И я рассказал ей, какой ажиотаж вызвало наше недавнее сообщение о том, что удалось скрестить ангорского кролика с гималайским.
– Я часто жалею, – произнесла мама, – что ты не принял предложения от колледжа. Было бы хорошо, если бы ты жил здесь, заняв место, прежде принадлежавшее твоему отцу.
Она с тоской посмотрела на меня. Я улыбнулся ей, чувствуя, словно нас разделяет пропасть. Ребенок вырастает, чтобы забыть о своем кровном родстве с родителями, но они никогда не забывают об этом. И захотелось только ради нее, чтобы мне опять стало пять лет.
Глава IV
Помимо всего прочего, в пять лет я уже писал стихи, чем доставлял матери искреннее и неизъяснимое удовольствие.
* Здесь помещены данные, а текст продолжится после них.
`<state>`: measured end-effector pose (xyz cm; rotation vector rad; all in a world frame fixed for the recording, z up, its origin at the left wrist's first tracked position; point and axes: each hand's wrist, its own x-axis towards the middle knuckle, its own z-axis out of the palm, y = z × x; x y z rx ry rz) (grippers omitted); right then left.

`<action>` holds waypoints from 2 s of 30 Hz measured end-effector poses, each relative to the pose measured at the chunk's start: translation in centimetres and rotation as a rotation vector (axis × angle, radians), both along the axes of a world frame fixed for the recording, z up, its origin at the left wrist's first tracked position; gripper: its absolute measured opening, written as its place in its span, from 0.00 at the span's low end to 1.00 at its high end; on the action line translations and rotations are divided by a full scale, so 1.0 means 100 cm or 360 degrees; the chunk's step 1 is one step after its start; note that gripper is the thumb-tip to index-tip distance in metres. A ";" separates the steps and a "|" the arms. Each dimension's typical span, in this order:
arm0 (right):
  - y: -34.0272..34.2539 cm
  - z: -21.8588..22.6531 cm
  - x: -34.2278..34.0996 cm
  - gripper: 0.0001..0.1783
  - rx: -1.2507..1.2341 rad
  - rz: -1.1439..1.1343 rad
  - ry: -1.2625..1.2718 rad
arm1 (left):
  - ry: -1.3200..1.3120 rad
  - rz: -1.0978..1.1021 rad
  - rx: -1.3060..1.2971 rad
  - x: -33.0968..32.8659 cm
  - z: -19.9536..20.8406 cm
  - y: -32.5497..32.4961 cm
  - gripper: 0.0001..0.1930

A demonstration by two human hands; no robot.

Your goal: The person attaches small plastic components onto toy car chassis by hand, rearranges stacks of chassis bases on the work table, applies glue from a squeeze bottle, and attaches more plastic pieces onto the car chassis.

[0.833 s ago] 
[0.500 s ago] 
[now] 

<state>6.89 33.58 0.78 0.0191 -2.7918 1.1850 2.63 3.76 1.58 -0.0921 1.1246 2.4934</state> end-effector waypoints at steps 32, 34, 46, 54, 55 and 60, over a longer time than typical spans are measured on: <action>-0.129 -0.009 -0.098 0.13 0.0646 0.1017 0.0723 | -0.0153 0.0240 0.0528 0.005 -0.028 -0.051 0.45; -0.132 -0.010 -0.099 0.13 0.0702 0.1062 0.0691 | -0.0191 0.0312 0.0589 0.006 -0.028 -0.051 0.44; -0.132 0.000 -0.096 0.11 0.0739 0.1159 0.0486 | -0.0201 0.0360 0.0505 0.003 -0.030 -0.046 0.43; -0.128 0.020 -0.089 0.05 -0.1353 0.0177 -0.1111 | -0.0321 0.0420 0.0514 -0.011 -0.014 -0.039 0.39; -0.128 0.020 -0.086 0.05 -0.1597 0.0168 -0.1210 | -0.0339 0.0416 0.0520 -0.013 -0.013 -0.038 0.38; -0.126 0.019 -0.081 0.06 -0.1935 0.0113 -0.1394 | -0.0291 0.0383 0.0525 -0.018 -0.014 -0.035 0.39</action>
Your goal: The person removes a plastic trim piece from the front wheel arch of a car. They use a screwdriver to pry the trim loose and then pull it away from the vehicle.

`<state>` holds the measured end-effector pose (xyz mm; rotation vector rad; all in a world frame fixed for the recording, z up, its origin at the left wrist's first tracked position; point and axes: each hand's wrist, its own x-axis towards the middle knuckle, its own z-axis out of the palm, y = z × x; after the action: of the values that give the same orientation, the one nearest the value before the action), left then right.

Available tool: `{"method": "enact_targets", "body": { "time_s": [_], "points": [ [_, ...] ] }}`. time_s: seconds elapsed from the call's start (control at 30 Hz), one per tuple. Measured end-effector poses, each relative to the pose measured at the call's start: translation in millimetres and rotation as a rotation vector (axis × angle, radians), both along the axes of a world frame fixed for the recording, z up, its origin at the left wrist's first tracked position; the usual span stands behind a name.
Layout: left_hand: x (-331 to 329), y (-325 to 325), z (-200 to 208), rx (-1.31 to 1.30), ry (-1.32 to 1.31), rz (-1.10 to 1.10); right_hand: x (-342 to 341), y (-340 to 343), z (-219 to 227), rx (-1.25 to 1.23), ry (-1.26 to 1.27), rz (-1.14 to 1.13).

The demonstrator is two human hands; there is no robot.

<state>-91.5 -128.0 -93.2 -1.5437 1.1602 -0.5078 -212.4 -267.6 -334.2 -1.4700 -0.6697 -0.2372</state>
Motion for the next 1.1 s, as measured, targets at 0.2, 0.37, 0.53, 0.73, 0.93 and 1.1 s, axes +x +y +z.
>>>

Один из них – о жаворонке – она до сих пор хранит вместе с прядью моих белесых и тонких волос, с выцветшими фотографиями, с примитивными рисунками паровозов и прочими реликвиями моего детства.
Подозреваю, эти вирши нравятся моей маме больше, чем все, что я написал с тех пор. Уверен, что отец, будь он еще жив, полностью бы с ней согласился. Впрочем, он так и остался до конца пылким поклонником лирики Вордсворта. «Прелюдию» он знал наизусть. Порой вдруг нарушал глубокую и почти священную тишину, которой так любил окружать себя, чтобы процитировать строфу или две. Эффект это всегда вызывало поразительный. Будто долго молчавший оракул неожиданно начал вещать.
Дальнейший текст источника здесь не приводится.